Cabe trazer também a posição do estudo organizado pelo Ministério do Meio Ambiente, que por sua autoridade política deve orientar nossa reflexão:

Alguns autores como Darcy Ribeiro (1977), Manuel Diegues Jr. (1960) Alceu Maynard de Araújo (1973), tentaram uma ordenação das populações tradicionais não-indígenas de acordo com o conceito de áreas culturais. Este trabalho, apesar de fundamentado nos autores citados, adota enfoque mais operacional, utilizando também denominações que constam dos trabalhos analisados.
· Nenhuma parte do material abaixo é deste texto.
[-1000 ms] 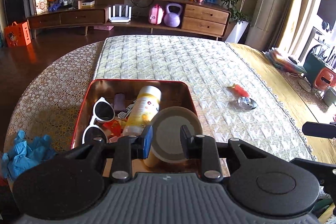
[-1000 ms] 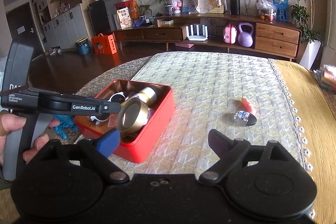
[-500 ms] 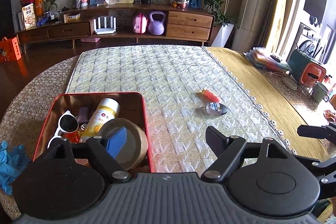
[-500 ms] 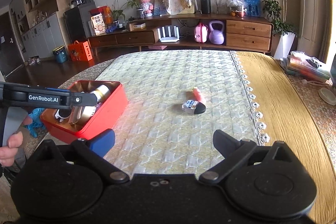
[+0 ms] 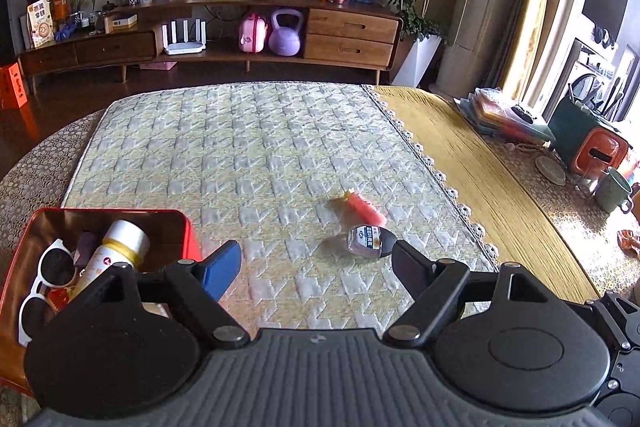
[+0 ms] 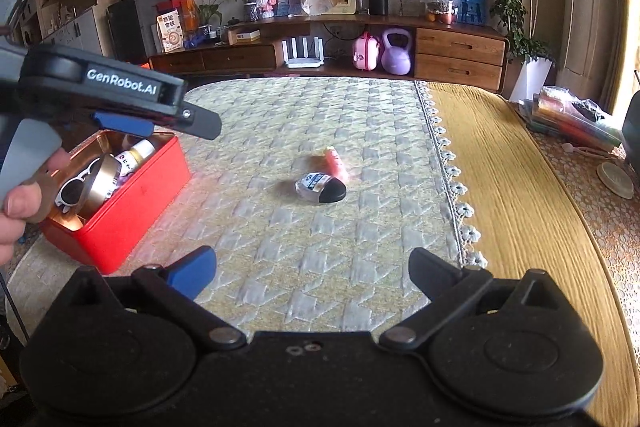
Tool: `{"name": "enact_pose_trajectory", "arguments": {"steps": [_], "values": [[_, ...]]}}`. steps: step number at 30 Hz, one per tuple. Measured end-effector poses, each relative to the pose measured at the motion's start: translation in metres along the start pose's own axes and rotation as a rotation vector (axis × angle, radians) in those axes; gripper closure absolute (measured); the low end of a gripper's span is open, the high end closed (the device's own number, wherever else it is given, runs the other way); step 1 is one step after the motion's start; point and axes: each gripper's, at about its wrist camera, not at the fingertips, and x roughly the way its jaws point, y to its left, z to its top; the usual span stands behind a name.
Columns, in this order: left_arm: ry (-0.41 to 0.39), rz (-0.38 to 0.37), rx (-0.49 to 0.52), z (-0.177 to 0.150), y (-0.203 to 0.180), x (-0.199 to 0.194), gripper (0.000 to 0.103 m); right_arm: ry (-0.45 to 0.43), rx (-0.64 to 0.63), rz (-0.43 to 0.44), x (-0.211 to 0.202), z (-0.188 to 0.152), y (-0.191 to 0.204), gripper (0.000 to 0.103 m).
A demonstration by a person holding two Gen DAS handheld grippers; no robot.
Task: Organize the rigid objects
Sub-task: 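Move the left gripper to the pink tube while the right gripper approaches the glass jar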
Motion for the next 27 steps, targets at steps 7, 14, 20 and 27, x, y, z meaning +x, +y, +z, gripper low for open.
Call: {"name": "enact_pose_trajectory", "arguments": {"steps": [7,14,20,27], "values": [[0.064,0.013,-0.015,0.018,-0.015,0.042,0.021,-0.015,-0.038,0.025,0.020,0.002,-0.011,0.000],[0.137,-0.002,-0.066,0.038,-0.024,0.085,0.021,0.003,-0.123,0.038,0.048,0.007,-0.015,0.001],[0.193,-0.009,-0.104,0.045,-0.033,0.122,0.021,0.013,-0.129,0.063,0.078,0.019,-0.021,0.001],[0.243,-0.034,-0.092,0.054,-0.043,0.160,0.021,0.030,-0.132,0.099,0.113,0.031,-0.023,0.009]]}}
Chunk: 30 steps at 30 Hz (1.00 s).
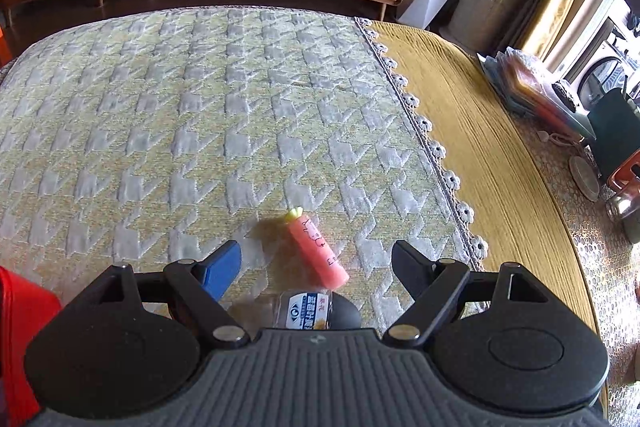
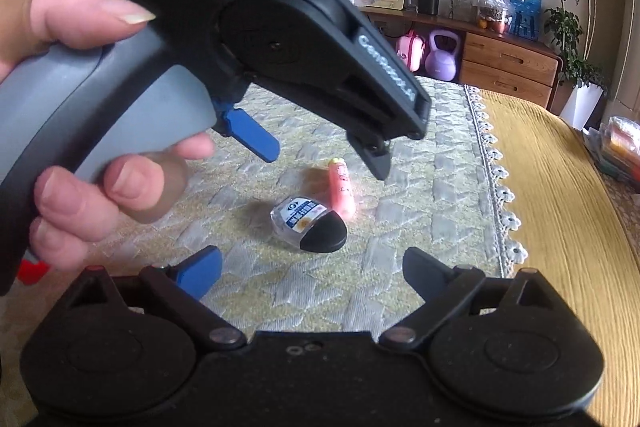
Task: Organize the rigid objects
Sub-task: 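Move the left gripper to the pink tube while the right gripper approaches the glass jar, then grasp the pink tube with the left gripper while the right gripper grasps the glass jar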
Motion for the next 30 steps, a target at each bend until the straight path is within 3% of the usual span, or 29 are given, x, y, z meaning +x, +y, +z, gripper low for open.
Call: {"name": "enact_pose_trajectory", "arguments": {"steps": [8,11,13,17,21,24,25,30], "values": [[0.058,-0.020,0.000,0.009,-0.002,0.030,0.022,0.029,-0.025,0.005,0.027,0.004,0.000,0.023],[0.067,-0.017,0.022,0.009,-0.003,0.036,0.039,0.022,-0.066,-0.002,0.032,0.004,0.004,0.025],[0.055,-0.013,0.043,0.009,-0.004,0.035,0.043,0.015,-0.089,-0.001,0.032,0.004,0.006,0.026],[0.044,-0.011,0.068,0.008,-0.004,0.035,0.068,0.003,-0.105,0.010,0.035,0.004,0.009,0.031],[0.032,-0.014,0.070,0.006,0.002,0.033,0.082,-0.009,-0.094,0.026,0.034,0.002,0.010,0.035],[0.020,-0.014,0.059,0.004,0.008,0.031,0.087,-0.018,-0.087,0.034,0.033,0.002,0.010,0.046],[0.017,-0.017,0.052,0.004,0.010,0.031,0.087,-0.019,-0.085,0.029,0.031,0.002,0.011,0.054],[0.010,-0.007,0.045,-0.001,0.012,0.026,0.087,-0.020,-0.076,0.007,0.027,0.002,0.015,0.056]]}}
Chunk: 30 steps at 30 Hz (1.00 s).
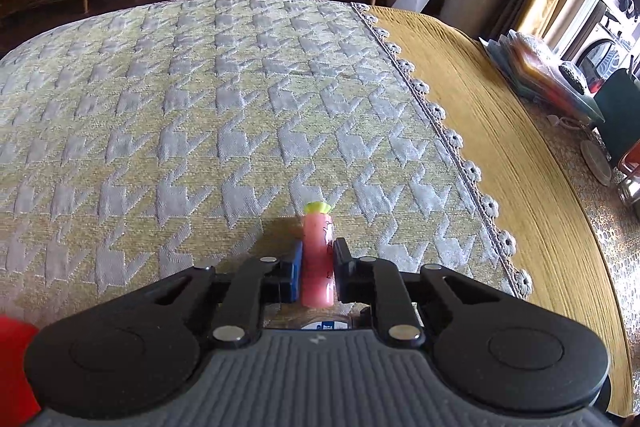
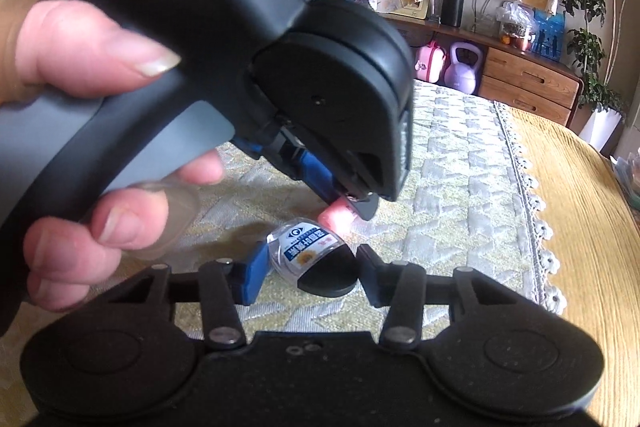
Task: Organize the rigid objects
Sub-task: 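Grasp the pink tube with the left gripper while the right gripper grasps the glass jar, then carry the pink tube and glass jar over the red tin with both grippers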
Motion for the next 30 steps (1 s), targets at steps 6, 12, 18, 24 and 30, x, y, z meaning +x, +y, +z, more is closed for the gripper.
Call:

Portanto, estão caracterizadas aqui as seguintes populações tradicionais não indígenas: açorianos, babaçueiros, caboclos/ribeirinhos amazônicos, caiçaras, caipiras/sitiantes, campeiros (pastoreio), jangadeiros, pantaneiros, pescadores artesanais, praieiros, quilombolas, sertanejos/vaqueiros e varjeiros (ribeirinhos não-amazônicos). (DIEGUES, 2003, p. 38) Desse quadro, pequenos agricultores, assentados, cooperados agrícolas, pequenos mercadores e comerciantes que estejam desvinculados da cadeia existencial apresentada acima, não podem ser considerados “comunidades locais” e, portanto, para a negociação de acesso com estes sujeitos, não poderá ser exigida a elaboração de laudo antropológico.